The webinar will be accessible to all registered individuals and the majority of the session will be spent on answering questions from the audience. The session will feature Guy Debelle, the chair of the Bank for International Settlements’ FX Working Group; Simon Potter, the leader of the workstream tasked with drafting the Code; David Puth, the leader of the Market Participants Group, representing the private sector and supporting the work of the FXWG; and Chris Salmon, the leader of the workstream in charge of developing adherence to the Code.
The code is set to be released at 9am that day and the live webinar will kick off at 11:30am. The four main authors of the Code will introduce the principles formulated during the second phase of the work. The work on the set of principles started in May 2015, when the BIS established the FXWG, under the auspices of the Markets Committee and chaired by Debelle.
The first phase of the document was released in May 2016 and it covered information sharing, the definition of agency and principal trading and pre-hedging among other issues.
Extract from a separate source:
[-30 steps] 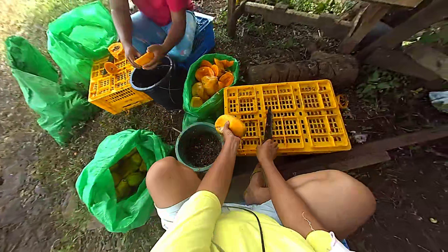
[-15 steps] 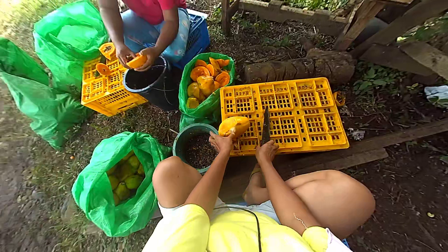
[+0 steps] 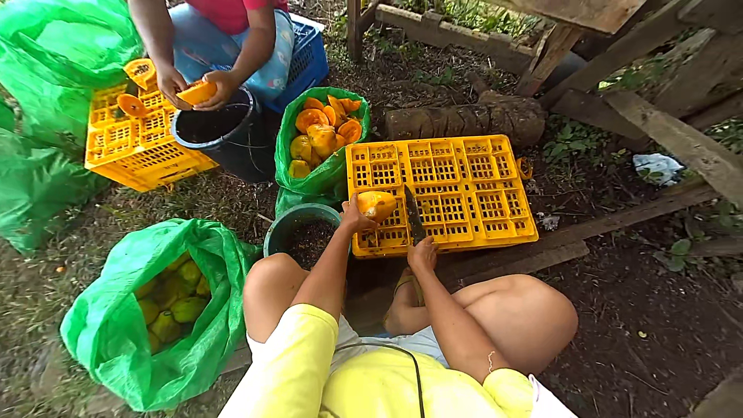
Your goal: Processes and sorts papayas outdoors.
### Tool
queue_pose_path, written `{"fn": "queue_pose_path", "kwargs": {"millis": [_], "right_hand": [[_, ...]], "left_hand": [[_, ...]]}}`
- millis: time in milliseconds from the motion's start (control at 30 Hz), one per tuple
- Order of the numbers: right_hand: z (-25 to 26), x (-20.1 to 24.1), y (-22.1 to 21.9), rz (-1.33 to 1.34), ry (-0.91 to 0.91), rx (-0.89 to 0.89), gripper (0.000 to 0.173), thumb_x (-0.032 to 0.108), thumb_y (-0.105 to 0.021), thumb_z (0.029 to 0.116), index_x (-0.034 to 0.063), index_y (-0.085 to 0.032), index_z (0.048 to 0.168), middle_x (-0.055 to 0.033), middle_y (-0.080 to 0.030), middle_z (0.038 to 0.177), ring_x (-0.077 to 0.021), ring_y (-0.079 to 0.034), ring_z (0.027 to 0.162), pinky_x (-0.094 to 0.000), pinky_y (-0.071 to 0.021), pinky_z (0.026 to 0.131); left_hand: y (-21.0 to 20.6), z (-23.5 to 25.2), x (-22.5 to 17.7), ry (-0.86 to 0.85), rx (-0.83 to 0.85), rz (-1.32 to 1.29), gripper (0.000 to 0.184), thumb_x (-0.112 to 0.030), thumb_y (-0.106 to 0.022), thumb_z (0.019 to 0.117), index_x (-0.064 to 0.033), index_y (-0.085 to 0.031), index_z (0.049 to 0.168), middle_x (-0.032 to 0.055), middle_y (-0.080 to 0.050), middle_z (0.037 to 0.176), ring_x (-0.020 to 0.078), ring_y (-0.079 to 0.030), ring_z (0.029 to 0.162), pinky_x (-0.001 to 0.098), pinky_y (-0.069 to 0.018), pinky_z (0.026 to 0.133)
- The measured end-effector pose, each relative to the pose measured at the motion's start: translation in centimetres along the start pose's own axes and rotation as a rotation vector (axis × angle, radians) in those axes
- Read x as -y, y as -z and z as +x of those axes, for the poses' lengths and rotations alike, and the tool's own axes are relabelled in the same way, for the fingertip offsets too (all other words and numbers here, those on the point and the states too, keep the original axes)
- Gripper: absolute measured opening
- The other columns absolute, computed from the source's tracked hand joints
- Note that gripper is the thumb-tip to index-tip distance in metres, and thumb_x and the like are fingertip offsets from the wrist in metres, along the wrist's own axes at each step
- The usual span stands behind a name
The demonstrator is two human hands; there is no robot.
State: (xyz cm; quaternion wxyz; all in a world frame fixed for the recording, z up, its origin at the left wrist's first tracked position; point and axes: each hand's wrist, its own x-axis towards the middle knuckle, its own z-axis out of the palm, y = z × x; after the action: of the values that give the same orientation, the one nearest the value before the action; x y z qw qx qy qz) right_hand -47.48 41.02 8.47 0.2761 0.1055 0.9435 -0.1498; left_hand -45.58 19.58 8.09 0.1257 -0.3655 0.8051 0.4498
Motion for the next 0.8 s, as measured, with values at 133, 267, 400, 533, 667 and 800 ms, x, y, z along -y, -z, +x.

The focus during the second phase of the work was on execution and electronic trading, including the controversial last look practice.
In recent months, some market participants have been growing concerned that Principle 11 (last look) and Principle 17 (pre-hedging) don’t go as far as they could, following circulation of the fatal flaw version, so-called because it checks that all institutions involved in the process fail to find a fatal flaw that would prevent them from signing up.
Nevertheless, Puth said in an FX Week interview that the process of working out solutions to difficult questions was a relatively smooth one, with private-sector representatives on the MPG working together to find solutions, and he added that the creators of the Code managed to come up with a set of principles that the majority of the market can get behind.
Ahead of the final publication, attention is also increasingly turning to adherence methods and ways of ensuring that global currency industry participants understand and respect the rules, which are not regulation.
Salmon, who leads the work on the adherence piece, told FX Week in September last year that foreign exchange markets have just over three years to demonstrate voluntary adherence to the principles, otherwise currency markets could face prescriptive regulations as early as 2020.
Market participants will be required to sign up to the code as individuals, as well as adherence on an institutional level. Central banks participating in the work have already indicated they will abide by the rules and they would refuse to trade with counterparties not signed up to the GCC.
The idea of a public register and a series of attestation measures are also on the table, and in local economies domestic regulators will have the power to attach more punitive measures to the GCC. The UK’s Financial Conduct Authority and the Prudential Regulation Authority have already said they would use the Senior Managers’ Regime to enforce compliance with the Code, raising the spectre of adherence arbitrage on a global level, in the absence of similarly strict adherence mechanisms elsewhere.
As the GCC applies to all market segments in the FX industry, buy-side market participants will also be required to be compliant with the principles.